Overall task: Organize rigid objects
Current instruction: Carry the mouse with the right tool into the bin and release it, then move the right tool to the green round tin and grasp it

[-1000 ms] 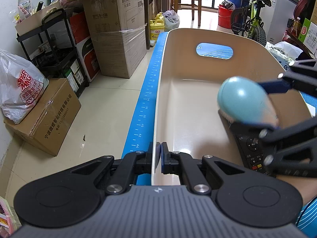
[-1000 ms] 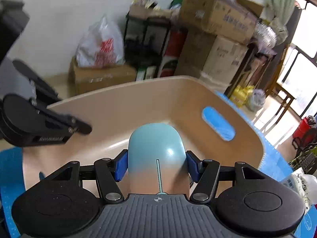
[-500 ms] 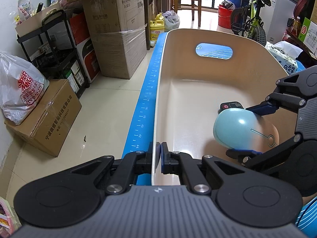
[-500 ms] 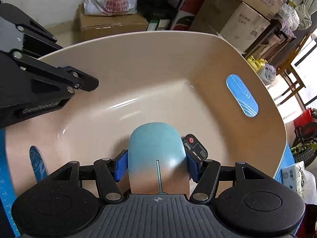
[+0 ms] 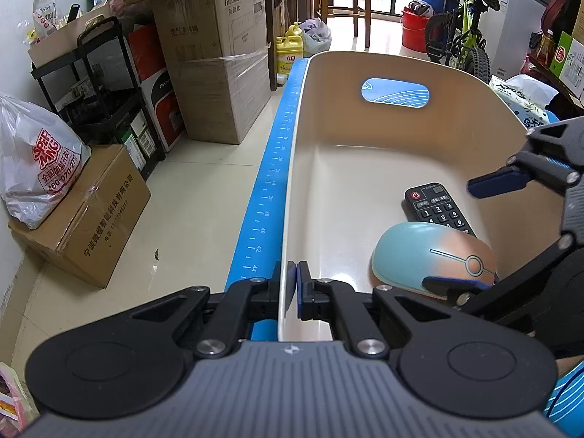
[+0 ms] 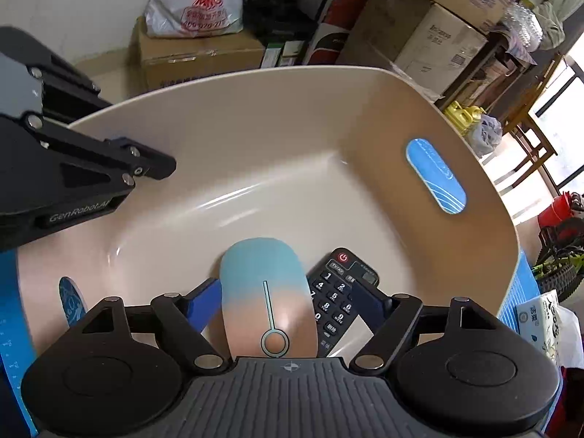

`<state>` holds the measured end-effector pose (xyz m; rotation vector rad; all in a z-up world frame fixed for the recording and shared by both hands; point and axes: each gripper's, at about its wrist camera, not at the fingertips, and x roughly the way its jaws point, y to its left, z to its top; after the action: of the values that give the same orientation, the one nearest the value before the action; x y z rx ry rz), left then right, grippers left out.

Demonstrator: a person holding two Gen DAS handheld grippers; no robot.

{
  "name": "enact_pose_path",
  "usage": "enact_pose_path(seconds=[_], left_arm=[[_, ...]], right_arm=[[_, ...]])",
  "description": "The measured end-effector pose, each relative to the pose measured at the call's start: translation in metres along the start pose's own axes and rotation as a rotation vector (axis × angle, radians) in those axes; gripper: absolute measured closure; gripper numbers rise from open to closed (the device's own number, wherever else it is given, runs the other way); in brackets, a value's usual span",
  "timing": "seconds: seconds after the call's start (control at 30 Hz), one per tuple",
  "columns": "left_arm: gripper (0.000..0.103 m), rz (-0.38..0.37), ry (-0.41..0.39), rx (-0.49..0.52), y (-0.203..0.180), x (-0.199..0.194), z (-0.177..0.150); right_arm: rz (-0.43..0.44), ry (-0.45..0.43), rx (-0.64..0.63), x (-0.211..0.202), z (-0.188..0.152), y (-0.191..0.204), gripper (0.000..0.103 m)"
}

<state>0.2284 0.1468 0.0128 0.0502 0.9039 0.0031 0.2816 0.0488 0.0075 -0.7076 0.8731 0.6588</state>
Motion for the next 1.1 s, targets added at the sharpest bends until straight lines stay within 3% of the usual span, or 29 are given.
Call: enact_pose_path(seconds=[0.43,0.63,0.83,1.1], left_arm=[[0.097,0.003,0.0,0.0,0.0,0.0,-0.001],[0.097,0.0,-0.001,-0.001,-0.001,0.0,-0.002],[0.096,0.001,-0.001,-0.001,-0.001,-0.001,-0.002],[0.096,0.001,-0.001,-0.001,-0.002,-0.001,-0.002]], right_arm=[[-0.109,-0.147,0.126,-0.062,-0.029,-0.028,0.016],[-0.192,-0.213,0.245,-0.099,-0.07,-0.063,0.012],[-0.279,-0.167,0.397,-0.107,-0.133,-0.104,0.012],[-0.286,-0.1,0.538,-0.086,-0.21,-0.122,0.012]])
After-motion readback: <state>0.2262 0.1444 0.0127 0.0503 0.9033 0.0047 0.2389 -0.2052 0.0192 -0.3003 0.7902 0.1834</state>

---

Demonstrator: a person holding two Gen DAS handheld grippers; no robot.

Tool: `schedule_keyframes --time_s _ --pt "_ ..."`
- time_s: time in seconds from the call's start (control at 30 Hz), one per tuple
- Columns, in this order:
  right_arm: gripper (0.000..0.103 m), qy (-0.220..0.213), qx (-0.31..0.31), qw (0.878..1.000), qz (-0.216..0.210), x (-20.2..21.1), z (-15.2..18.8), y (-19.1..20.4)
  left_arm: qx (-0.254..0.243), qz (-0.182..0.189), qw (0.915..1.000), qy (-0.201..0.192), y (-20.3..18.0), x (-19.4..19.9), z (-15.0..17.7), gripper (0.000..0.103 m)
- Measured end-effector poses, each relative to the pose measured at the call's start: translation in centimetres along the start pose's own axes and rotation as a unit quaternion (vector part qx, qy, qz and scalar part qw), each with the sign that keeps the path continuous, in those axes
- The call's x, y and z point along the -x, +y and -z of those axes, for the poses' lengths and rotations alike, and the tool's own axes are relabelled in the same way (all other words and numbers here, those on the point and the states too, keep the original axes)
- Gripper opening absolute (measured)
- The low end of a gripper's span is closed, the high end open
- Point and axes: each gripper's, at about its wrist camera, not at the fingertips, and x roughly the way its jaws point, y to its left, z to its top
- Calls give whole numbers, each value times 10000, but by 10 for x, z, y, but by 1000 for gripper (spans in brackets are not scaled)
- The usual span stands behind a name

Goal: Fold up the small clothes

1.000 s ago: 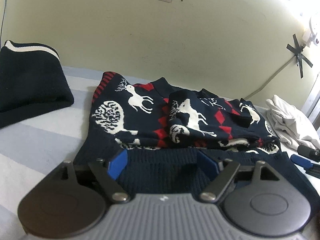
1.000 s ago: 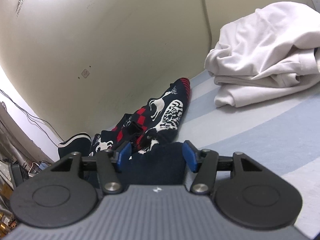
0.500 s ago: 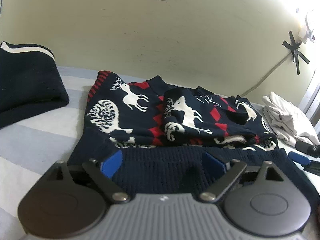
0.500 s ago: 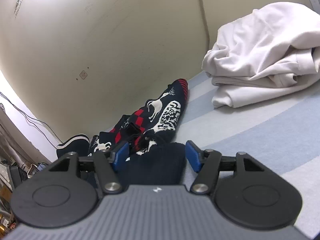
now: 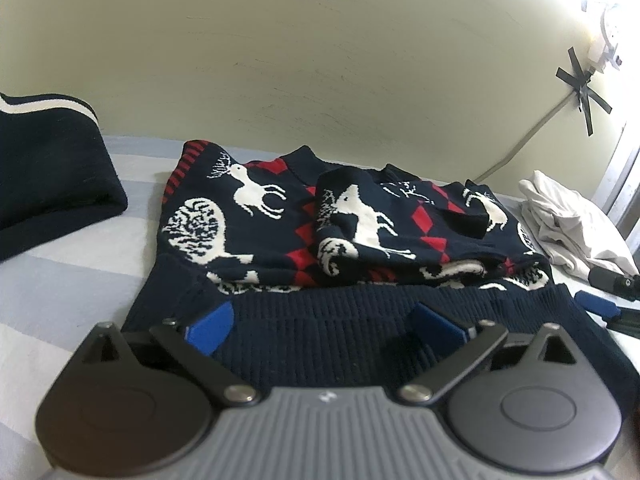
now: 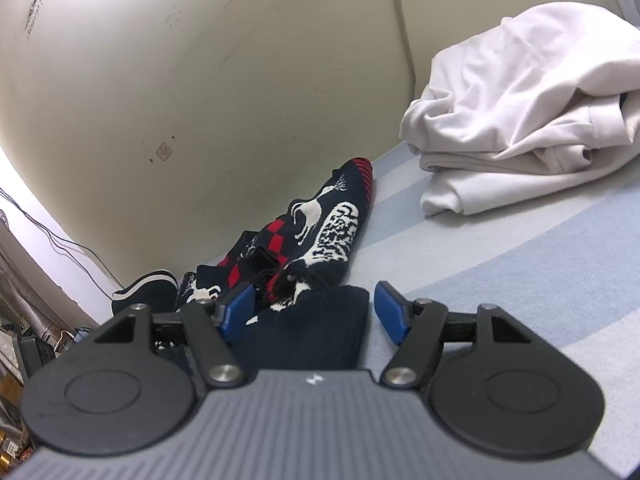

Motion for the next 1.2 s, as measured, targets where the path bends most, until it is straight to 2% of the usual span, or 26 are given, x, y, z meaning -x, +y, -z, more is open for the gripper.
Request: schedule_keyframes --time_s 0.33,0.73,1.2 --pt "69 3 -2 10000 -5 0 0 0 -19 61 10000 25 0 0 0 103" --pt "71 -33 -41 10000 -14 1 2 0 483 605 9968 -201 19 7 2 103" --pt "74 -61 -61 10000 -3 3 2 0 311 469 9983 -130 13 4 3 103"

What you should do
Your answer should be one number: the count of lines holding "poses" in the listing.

Answer to this exercise
2